■ **Problem to solve**: Please return the lines below verbatim, beginning at the one that has "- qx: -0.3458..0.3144" and stopping after the one that has "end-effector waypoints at", and add no other lines.

■ **Extracted entries**:
--------------------

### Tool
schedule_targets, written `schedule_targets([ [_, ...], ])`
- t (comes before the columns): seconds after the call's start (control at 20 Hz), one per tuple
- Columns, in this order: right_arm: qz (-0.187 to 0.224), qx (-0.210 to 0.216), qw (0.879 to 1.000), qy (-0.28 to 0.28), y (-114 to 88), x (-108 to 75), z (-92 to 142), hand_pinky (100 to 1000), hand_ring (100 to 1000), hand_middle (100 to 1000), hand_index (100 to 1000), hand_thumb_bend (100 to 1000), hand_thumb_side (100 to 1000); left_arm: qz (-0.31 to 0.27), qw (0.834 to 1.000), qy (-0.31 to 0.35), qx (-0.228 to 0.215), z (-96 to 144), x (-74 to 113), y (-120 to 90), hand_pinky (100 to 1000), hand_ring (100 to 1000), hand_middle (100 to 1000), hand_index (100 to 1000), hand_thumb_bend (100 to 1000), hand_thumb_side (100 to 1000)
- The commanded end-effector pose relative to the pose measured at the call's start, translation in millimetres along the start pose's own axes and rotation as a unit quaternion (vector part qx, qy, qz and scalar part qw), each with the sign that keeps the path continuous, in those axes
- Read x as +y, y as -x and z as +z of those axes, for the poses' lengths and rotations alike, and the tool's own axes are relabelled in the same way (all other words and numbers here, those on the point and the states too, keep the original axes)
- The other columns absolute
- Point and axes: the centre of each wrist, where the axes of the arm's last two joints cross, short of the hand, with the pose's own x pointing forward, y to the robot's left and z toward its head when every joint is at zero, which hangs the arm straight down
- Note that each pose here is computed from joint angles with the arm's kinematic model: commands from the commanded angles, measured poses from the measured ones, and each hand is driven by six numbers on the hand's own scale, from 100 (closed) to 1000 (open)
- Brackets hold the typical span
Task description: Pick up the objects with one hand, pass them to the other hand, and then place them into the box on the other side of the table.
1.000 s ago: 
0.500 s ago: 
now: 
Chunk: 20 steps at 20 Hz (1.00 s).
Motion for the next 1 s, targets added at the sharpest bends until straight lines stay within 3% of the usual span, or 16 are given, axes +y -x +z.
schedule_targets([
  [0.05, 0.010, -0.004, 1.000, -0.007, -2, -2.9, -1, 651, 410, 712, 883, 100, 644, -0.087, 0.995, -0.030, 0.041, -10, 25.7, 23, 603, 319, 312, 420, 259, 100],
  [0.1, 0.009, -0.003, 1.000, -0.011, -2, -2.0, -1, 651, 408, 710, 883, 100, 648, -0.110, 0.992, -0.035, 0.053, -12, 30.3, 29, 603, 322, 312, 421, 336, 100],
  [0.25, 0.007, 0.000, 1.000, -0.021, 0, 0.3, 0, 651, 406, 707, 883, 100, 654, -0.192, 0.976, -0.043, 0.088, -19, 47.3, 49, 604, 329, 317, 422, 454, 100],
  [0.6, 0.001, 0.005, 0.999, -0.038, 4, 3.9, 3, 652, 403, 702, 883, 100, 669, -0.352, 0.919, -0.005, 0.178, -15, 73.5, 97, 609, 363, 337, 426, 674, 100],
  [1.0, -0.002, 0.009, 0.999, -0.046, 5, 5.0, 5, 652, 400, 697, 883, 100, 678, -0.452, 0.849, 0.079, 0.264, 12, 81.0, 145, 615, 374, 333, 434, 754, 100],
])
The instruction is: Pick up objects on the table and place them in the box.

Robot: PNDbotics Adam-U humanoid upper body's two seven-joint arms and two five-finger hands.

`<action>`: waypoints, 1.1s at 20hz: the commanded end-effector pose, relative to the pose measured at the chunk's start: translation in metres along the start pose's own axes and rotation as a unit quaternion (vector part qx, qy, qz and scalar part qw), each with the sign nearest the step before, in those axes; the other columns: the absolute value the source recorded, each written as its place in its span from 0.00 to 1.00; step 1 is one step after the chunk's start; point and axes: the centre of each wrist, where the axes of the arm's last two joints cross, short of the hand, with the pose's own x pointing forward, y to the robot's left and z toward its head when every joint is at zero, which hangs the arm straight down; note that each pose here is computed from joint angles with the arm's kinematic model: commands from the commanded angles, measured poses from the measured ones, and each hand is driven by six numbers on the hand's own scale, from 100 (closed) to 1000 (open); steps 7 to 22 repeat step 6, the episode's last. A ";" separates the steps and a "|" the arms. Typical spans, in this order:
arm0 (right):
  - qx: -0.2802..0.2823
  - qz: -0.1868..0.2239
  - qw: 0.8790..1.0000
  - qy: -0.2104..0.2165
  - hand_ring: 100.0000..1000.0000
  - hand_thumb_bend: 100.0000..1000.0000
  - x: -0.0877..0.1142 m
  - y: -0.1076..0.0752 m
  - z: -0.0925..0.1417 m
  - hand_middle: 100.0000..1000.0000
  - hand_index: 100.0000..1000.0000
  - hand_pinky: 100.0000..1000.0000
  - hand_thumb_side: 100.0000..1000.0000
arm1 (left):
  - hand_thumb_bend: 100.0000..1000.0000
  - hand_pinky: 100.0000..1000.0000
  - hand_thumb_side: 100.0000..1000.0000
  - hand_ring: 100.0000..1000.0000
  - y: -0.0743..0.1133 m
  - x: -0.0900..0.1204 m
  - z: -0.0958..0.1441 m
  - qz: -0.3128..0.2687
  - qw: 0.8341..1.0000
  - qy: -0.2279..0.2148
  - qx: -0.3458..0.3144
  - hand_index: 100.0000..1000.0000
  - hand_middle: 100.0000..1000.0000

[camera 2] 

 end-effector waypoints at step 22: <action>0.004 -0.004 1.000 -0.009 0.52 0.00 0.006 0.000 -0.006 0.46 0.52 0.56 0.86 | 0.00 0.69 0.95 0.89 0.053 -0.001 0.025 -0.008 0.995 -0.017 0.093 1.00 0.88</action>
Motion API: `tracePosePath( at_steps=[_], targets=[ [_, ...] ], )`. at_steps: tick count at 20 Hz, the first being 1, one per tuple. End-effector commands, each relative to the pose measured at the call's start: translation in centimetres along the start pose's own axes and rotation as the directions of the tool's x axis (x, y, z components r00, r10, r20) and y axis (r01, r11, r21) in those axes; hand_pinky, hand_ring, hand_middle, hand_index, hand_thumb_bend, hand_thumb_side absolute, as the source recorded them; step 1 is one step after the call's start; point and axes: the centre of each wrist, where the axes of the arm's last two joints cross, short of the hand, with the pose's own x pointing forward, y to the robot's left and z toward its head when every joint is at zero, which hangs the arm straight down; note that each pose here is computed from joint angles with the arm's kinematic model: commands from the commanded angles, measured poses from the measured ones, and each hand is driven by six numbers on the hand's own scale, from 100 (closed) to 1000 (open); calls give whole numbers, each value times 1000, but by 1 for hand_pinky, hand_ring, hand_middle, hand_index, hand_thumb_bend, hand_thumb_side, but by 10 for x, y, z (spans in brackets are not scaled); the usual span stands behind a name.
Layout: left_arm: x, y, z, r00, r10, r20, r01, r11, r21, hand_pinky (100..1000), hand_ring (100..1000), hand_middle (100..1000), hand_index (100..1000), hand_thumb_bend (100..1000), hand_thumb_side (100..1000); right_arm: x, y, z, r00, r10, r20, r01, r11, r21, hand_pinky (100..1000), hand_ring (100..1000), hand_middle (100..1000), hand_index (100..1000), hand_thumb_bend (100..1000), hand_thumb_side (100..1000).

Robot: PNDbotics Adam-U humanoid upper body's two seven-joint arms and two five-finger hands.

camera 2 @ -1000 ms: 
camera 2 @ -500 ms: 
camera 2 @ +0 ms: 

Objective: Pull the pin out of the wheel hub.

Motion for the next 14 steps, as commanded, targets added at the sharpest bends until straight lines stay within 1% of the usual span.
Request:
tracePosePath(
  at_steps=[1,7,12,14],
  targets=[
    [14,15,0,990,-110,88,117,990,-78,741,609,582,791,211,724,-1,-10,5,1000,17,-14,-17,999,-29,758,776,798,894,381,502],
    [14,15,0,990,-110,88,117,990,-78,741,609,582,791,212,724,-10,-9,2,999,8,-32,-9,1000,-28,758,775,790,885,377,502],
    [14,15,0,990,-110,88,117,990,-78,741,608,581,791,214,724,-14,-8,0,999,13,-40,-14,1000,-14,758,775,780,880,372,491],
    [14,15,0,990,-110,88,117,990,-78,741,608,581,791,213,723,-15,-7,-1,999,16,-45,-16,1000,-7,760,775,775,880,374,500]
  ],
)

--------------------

■ **Task solution**:
  - qx: -0.3458..0.3144
  - hand_index: 100.0000..1000.0000
  - hand_middle: 100.0000..1000.0000

[camera 2] 

 end-effector waypoints at step 22: <action>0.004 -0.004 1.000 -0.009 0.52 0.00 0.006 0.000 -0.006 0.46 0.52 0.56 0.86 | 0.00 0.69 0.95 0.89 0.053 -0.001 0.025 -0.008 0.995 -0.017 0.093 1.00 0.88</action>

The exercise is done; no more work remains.